Laura was sitting in bed when the results arrived. You have a relative, an uncle by the last name Horn. She reread it. And even.
“Oh my God, that must be (Donna’s) brother,” Laura said to herself. Her mother had only told her the maiden name of Donna where she was born. “I had this wave of emotions.”
Then Donna’s sister appeared as a parent. Laura sent him a letter, thinking she might be his birth mother. She sent them both her contact details. Laura was sitting in her University of Arkansas office when the email arrived.
It was Donna who held out her hand. I am your biological mother. I feel like I owe you this. Everything you want to know.
“I went into my boss and coworkers’ office and said, ‘You’re not going to believe this,’ Laura said. “I just couldn’t believe it. I had waited all these years.”

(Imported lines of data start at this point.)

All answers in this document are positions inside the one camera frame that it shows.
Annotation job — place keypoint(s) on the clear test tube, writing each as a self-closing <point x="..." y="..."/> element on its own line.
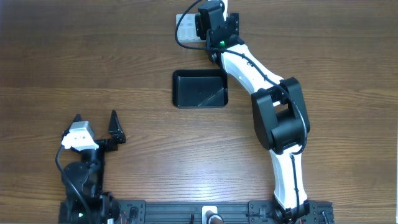
<point x="213" y="96"/>

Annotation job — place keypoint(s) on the mounting rail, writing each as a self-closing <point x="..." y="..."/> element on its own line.
<point x="174" y="213"/>

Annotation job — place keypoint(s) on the black tray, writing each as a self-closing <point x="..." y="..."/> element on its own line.
<point x="189" y="90"/>

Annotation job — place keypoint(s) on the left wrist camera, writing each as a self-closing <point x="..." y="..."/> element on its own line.
<point x="79" y="137"/>

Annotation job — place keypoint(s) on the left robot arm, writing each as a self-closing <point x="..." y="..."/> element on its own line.
<point x="77" y="177"/>

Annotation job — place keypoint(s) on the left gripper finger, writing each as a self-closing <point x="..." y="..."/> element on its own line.
<point x="76" y="119"/>
<point x="115" y="130"/>

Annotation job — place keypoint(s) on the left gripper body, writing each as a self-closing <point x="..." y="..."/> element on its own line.
<point x="107" y="145"/>

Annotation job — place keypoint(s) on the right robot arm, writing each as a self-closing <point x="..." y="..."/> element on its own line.
<point x="248" y="71"/>

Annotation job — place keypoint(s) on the white test tube rack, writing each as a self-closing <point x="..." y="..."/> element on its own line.
<point x="188" y="31"/>

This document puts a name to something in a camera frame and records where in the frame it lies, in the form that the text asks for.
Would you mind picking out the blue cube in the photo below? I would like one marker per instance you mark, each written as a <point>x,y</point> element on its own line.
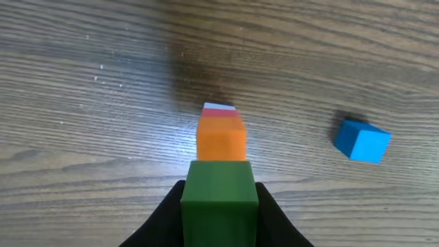
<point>363,142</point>

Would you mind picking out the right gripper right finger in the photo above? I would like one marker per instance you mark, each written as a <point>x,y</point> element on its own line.
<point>274,223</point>

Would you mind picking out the white cube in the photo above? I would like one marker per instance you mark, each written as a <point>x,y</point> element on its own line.
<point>219,106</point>

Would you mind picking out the orange cube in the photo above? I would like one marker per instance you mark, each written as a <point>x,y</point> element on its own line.
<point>221,139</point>

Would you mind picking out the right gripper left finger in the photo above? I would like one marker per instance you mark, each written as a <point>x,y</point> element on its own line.
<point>161,223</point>

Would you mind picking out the green cube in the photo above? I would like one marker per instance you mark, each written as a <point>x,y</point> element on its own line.
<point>219,202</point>

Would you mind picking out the red cube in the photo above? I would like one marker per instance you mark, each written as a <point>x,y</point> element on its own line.
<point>220,113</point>

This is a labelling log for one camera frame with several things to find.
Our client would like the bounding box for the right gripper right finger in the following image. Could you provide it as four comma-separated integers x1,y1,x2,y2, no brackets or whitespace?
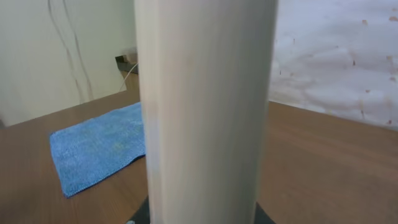
254,202,276,224

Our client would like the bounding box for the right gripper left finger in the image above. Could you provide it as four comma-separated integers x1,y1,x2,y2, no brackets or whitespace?
129,195,150,224

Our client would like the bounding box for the white pipette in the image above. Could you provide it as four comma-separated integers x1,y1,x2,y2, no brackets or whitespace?
133,0,279,224

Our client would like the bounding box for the blue cloth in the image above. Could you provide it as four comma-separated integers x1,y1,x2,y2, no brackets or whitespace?
49,101,146,199

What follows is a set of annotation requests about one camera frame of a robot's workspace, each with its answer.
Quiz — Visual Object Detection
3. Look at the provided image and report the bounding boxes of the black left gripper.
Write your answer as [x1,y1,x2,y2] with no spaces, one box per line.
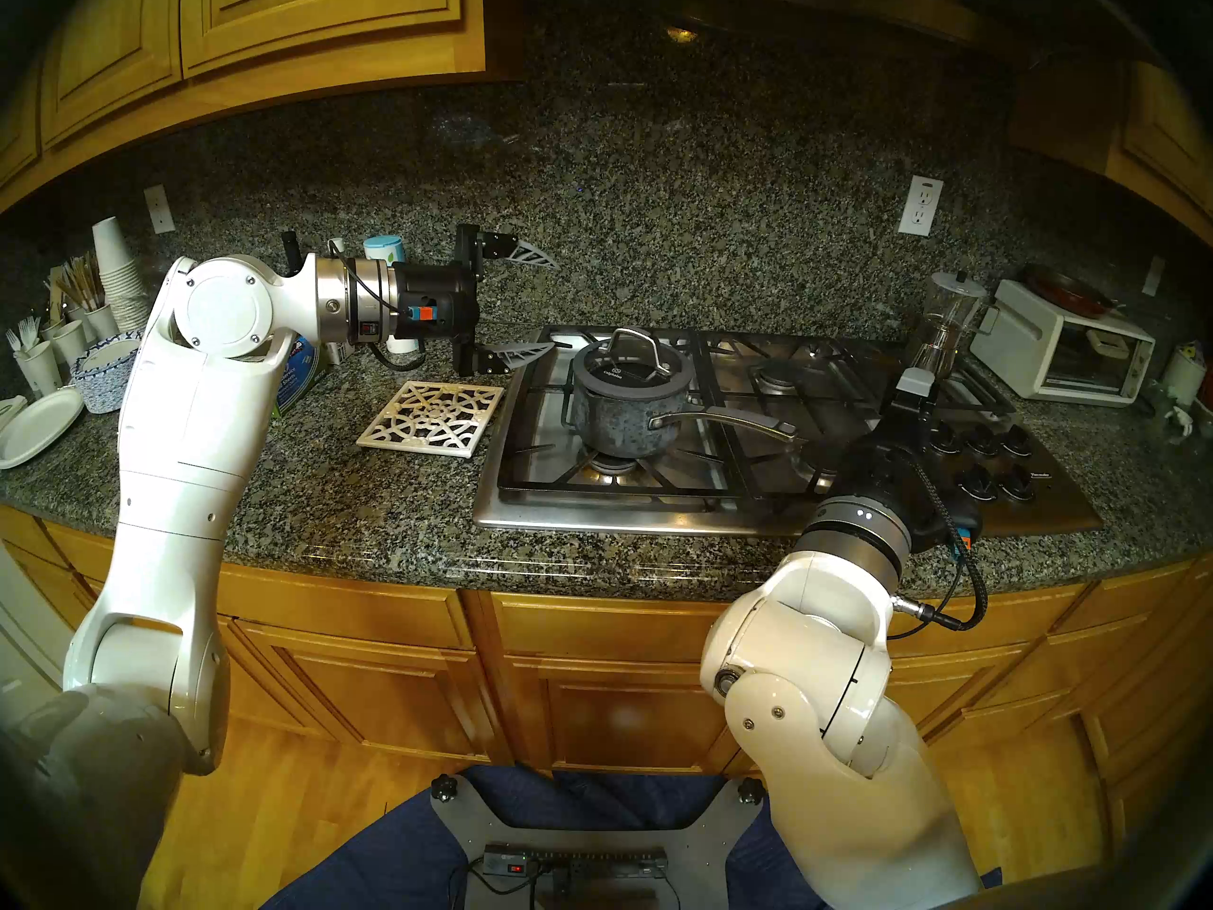
[390,224,561,378]

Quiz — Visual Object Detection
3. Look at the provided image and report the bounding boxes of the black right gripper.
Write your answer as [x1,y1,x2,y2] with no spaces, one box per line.
[832,401,984,551]

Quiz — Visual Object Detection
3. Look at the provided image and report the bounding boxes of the glass pot lid steel handle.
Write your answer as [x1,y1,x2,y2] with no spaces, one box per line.
[571,328,697,405]

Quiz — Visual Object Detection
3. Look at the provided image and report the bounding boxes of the speckled grey saucepan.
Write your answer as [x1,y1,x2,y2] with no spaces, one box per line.
[569,363,808,461]

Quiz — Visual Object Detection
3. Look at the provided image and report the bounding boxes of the black cast-iron stove grate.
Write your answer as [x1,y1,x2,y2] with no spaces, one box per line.
[933,344,1017,418]
[697,328,949,516]
[499,328,735,498]

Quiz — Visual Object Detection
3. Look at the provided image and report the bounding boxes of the blue white leaf-print canister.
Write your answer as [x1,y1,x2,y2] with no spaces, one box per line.
[364,235,423,355]

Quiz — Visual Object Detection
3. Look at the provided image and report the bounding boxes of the white cutout pattern trivet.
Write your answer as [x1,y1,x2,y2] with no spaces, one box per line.
[357,379,505,459]

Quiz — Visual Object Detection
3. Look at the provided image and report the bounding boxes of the glass and chrome coffee maker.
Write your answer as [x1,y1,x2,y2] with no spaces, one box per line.
[905,271,988,378]

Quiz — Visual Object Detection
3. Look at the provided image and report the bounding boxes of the white toaster oven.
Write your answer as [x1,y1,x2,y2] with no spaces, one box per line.
[969,278,1157,407]

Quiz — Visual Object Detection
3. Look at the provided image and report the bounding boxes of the blue aluminium foil box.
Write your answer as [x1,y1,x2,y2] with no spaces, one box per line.
[273,332,323,421]

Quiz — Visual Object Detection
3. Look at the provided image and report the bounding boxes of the stainless steel gas cooktop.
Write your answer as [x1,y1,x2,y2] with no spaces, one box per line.
[474,325,1105,539]

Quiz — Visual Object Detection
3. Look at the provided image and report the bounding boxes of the red frying pan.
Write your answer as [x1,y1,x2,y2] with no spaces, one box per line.
[1019,264,1124,319]

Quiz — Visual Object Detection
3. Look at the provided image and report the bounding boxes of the white mug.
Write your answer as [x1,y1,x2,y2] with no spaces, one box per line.
[1161,344,1209,407]

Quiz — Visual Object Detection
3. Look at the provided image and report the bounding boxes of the wooden upper cabinet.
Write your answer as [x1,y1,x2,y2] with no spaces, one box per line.
[1009,50,1213,246]
[0,0,522,212]

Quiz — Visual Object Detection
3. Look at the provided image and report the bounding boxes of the wooden lower cabinets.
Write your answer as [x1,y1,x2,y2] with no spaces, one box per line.
[0,505,1213,795]

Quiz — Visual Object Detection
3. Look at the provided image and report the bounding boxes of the stack of white paper cups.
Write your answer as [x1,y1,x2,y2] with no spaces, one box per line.
[92,218,157,336]

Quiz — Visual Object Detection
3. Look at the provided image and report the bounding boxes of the blue patterned paper bowls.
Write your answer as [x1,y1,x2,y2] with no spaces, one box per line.
[71,335,143,414]

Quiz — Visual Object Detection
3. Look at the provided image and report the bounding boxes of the bunch of wooden stirrers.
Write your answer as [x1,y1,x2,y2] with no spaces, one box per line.
[47,252,107,314]

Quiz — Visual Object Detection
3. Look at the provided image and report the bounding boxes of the white paper plates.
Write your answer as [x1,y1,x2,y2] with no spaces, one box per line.
[0,387,86,470]

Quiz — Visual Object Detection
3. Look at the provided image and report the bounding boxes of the blue moving blanket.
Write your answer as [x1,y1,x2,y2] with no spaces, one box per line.
[261,764,1004,910]

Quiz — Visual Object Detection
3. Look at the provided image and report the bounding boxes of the white appliance front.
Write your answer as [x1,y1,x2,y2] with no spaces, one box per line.
[0,538,96,710]

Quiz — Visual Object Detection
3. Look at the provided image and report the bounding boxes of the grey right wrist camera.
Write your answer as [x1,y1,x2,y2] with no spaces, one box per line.
[894,368,941,421]

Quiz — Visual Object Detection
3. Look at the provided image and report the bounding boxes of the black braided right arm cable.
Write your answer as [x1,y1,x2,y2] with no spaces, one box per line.
[886,444,989,634]

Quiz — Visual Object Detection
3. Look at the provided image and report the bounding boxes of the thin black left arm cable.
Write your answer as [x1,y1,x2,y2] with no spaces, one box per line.
[346,264,427,373]

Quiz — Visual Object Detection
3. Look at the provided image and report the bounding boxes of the white wall power outlet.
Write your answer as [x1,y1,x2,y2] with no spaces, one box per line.
[898,175,945,237]

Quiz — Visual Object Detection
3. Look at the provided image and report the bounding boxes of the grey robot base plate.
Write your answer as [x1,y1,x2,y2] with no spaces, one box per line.
[431,773,767,910]

Donna gave Laura the name of her biological father.
In another twist of fate, Laura already knew Joe. Her best friend in high school had married Joe’s nephew.

When she first spoke to Joe on the phone, the first words out of her mouth were, “Oh my God, if you look like Donna, I bet you’re so pretty.”
Laura thought it was so sweet, after all these years, that love in her voice. Laura helped Donna and Joe get in touch. The two started talking and never stopped. When they met they hugged and it was like 50 years had melted away.
“We saw each other and hugged and cried,” Joe said. “We knew. We knew. You know what I mean?”
They got married in May.
Reuniting her biological parents is not what Laura had wanted when she went looking for them. All she wanted was to know where she came from. To ask if she was born of love.
“It feels really good to be a part of…” Laura walks away. Participate in the end of this teenage love affair.
And yes. The answer is yes. She was born out of love.